Llegué a casa con la pava brillante hace menos de una semana. Y volvió a suceder. Iba camino a la puerta de calle cuando un olor extrañó me hizo asomarme a la cocina y descubrir a la caldera casi en llamas. Pero esta vez la responsabilidad no fue mía. La pava no chifló. Es decir, tenía agua, tenía el chifle en posición de chiflido, y sin embargo no emitió sonido alguno. El fuego, luego de pasar los cien grados Celsius y cumplir con todas las leyes de la química en el proceso de evaporación, siguió calentando la brillosa caldera hasta comenzar su descomposición. El calor aflojó el vistoso mango negro que cuando moví la caldera de lugar se me quedó en la mano. También se cayó a un costado el botón negro de la tapa. Dejé los restos sobre una hornalla fría, me refresqué los dedos en el agua de la canilla y salí de la casa.

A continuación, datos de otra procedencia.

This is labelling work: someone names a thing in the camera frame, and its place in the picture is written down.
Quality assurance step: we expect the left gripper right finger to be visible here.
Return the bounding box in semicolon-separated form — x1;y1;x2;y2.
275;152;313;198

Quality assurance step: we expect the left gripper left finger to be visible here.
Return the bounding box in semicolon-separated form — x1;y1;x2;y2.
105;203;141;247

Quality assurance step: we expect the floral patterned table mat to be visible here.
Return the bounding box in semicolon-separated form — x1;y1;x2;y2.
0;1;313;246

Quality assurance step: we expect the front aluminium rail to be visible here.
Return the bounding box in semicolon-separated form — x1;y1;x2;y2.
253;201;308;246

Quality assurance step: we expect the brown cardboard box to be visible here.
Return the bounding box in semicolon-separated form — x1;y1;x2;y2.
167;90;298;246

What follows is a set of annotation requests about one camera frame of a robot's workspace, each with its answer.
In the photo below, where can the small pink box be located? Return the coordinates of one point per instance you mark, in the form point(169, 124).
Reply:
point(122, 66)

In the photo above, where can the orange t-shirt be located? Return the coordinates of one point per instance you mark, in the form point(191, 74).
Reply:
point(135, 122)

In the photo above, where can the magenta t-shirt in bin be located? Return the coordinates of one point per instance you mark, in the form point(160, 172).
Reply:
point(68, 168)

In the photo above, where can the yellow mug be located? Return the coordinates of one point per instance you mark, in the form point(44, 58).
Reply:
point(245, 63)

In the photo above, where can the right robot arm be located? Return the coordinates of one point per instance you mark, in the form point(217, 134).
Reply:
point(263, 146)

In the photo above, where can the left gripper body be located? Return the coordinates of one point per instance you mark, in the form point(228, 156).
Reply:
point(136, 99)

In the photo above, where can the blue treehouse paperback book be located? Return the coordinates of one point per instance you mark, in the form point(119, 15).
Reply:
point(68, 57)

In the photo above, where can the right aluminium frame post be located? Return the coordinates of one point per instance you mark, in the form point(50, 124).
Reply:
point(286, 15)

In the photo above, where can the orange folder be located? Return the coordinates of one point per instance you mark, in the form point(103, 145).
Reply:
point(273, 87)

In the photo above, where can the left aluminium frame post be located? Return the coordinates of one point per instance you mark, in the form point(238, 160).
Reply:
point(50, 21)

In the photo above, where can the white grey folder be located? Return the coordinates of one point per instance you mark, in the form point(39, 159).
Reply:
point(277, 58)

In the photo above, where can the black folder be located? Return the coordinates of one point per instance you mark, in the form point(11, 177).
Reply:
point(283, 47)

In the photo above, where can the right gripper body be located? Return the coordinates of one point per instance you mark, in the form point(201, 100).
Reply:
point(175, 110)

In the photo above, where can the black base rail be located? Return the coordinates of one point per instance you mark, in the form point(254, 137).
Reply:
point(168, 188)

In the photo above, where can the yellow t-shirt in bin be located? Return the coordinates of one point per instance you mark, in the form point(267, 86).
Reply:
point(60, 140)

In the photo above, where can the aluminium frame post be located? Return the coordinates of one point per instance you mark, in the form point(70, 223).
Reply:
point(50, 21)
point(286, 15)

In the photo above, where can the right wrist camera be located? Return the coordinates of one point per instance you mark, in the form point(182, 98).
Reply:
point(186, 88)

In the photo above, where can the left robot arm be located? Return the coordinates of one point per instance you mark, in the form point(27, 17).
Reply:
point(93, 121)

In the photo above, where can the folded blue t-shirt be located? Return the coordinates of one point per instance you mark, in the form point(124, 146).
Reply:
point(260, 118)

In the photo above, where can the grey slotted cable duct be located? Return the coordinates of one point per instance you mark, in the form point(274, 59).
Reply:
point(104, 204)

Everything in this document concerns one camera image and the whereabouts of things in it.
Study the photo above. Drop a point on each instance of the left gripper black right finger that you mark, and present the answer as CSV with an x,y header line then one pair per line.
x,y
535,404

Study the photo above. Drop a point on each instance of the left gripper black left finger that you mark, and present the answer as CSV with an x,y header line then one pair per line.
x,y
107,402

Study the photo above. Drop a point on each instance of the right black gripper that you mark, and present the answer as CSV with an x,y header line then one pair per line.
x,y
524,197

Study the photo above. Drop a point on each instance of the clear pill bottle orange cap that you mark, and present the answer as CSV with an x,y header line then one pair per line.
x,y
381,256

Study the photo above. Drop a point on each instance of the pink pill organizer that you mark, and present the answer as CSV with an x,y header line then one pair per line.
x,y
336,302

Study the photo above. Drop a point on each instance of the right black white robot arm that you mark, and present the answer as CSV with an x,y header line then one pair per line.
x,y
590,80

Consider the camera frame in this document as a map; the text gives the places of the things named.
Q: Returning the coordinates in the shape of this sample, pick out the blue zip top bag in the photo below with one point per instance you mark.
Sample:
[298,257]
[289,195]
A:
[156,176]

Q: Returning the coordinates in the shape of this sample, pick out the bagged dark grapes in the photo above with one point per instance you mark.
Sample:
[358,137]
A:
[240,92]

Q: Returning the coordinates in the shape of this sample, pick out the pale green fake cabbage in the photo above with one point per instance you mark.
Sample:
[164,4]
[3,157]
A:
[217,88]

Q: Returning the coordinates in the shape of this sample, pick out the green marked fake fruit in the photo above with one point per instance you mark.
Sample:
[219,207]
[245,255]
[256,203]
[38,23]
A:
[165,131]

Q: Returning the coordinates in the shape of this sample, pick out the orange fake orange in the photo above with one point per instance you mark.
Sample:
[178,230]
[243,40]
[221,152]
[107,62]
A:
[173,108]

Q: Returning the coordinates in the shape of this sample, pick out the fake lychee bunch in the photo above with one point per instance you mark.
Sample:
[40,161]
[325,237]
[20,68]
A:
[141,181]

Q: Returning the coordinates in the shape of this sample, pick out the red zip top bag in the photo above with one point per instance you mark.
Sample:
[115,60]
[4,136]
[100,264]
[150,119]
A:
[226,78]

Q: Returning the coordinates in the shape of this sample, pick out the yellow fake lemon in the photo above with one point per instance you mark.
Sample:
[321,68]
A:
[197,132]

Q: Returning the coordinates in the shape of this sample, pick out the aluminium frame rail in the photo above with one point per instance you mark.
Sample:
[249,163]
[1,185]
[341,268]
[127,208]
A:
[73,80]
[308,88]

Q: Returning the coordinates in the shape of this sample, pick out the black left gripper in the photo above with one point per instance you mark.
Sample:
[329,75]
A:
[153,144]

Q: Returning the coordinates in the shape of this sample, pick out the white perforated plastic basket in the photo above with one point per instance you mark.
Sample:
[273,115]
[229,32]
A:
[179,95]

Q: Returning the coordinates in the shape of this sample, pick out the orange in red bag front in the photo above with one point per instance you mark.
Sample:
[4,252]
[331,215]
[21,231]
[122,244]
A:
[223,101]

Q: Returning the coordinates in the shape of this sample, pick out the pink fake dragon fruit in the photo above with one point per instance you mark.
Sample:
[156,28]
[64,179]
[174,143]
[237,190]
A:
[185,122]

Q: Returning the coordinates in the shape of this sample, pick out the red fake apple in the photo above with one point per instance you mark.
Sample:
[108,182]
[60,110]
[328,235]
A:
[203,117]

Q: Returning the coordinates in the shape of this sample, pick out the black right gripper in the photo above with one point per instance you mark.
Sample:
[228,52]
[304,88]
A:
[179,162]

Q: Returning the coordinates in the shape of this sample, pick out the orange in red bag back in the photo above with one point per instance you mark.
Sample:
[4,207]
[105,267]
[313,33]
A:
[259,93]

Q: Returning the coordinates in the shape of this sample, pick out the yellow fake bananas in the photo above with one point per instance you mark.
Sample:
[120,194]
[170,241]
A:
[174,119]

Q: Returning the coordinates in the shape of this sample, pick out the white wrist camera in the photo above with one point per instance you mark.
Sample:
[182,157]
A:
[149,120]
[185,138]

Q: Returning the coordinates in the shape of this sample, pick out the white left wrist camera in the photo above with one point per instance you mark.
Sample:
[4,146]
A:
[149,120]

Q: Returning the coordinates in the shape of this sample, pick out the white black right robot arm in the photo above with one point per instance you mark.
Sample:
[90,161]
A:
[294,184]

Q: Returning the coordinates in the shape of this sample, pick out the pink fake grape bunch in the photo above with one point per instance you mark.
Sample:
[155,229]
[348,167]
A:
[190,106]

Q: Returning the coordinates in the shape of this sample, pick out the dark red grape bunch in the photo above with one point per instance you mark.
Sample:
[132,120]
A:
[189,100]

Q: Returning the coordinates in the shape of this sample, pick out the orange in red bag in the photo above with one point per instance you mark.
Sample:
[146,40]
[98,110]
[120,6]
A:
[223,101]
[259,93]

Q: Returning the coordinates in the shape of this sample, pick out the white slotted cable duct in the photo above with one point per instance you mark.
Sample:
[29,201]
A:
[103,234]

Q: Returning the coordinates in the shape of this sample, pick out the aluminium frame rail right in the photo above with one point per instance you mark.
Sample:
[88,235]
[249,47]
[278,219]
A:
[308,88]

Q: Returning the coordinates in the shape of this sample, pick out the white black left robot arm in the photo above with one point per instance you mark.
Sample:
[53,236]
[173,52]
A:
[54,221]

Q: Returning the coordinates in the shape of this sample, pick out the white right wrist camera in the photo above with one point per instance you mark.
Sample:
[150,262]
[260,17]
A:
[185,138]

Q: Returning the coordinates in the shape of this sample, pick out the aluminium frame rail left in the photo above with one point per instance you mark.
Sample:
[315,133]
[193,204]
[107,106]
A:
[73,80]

Caminé varias cuadras sin poder pensar en otra cosa que en las calderas quemadas, las calderas sin agua y las calderas que no chiflan. Intenté encontrar un significado, un mensaje detrás, delante y en todas estas calderas rotas. Después consideré la posibilidad de que el mensaje no estuviera en lo que está arriba, sino en lo que está abajo. Es decir, quizá esta historia no trata de calderas, sino de un fuego descontrolado.